To quantify microbial cell counts between tree species and root orders, we quantified cells in the rhizoplane and rhizoplane soil using flow cytometry. We chose three tree species J. nigra, L. tulipifera, and P. strobus, as they harbored the most distinct bacterial compositions at their absorptive roots (Supplementary Fig. 3A, B). Fresh root samples were collected in the following year and were stored at 4 °C prior to cell extraction from the rhizoplane and rhizoplane soil. Equal mass of root samples for each root order were visually assessed and transferred into a 1.5 ml tube. The cell extraction was performed as previously described71. Briefly, 700 μl of sterile NaCl 0.85% solution was added into each tube and the roots were sonicated (Branson Bransonic Ultrasonic Bath) for 5 min.
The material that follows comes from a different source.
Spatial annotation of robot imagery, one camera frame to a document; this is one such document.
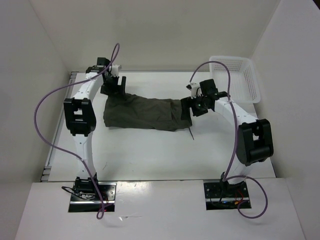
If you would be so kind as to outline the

Sonication removed the rhizoplane microbes from the root surface into the NaCl solution. Roots were then removed from the sample and each sample was homogenized by vortexing for 5 min at full speed. The homogenized suspension was centrifuged at 130 × g for 5 min, to exclude the large soil particles. The supernatant was then filtered at 40 μm, to remove particles for the further analyses. From this filtered solution, we took a 250 μl aliquot and stained it with 1 μL of SYBR® Green I (10,000× in dimethyl sulfoxide; Life Technologies). All samples were incubated at room temperature for 15 min in the dark. Absolute counts were achieved by using a Flow-Count Fluorosphere according to the manufacturer’s instructions. Cells were quantified using a MACSQuant Vyb flow cytometer (Miltenyi) with a 488 nm blue laser and a 525/50 nm channel.

Statistics and reproducibility

To compare bacterial assemblages between root orders and differing fungal mycorrhizal associated trees, a principal coordinates analysis (PCoA) with a Bray–Curtis dissimilarity index was used. To examine root orders within tree species, a constrained canonical analysis of principal coordinates (CAP) was used with a Bray–Curtis dissimilarity index. PCoA and CAP were performed using the ordinate function in the Phyloseq package70. Patterns elucidated by the PCoA were statistically tested using Adonis (PERMANOVA) from the vegan package72 with 999 permutations. To identify taxa driving the difference between groups, a SIMPER analysis was used from the vegan package with a Bray–Curtis dissimilarity index. Data were summarized at different taxonomic levels using the MicrobeR package73. Comparisons of flow cytometry cell count data were performed using a Kruskal–Wallis test from the stats package74. To compare Bray–Curtis dissimilarities of root orders relative to soil, a Kruskal–Wallis test from the stats package was used, followed by a Dunnett’s post hoc test. All statistical tests were performed in the R statistical environment74. Sample sizes were as follows: six blocks, six tree species (three AM- and three EM-associating) per block, and three root orders or bulk soil from each tree species (six replicates for each root order or bulk soil per tree species). After rarefaction, two replicates were removed (L. tulipifera R1/2 and J. nigra R3). For flow cytometry cell counts, each root order for each tree species had five replicates.

Reporting summary

Further information on research design is available in the Nature Research Reporting Summary linked to this article.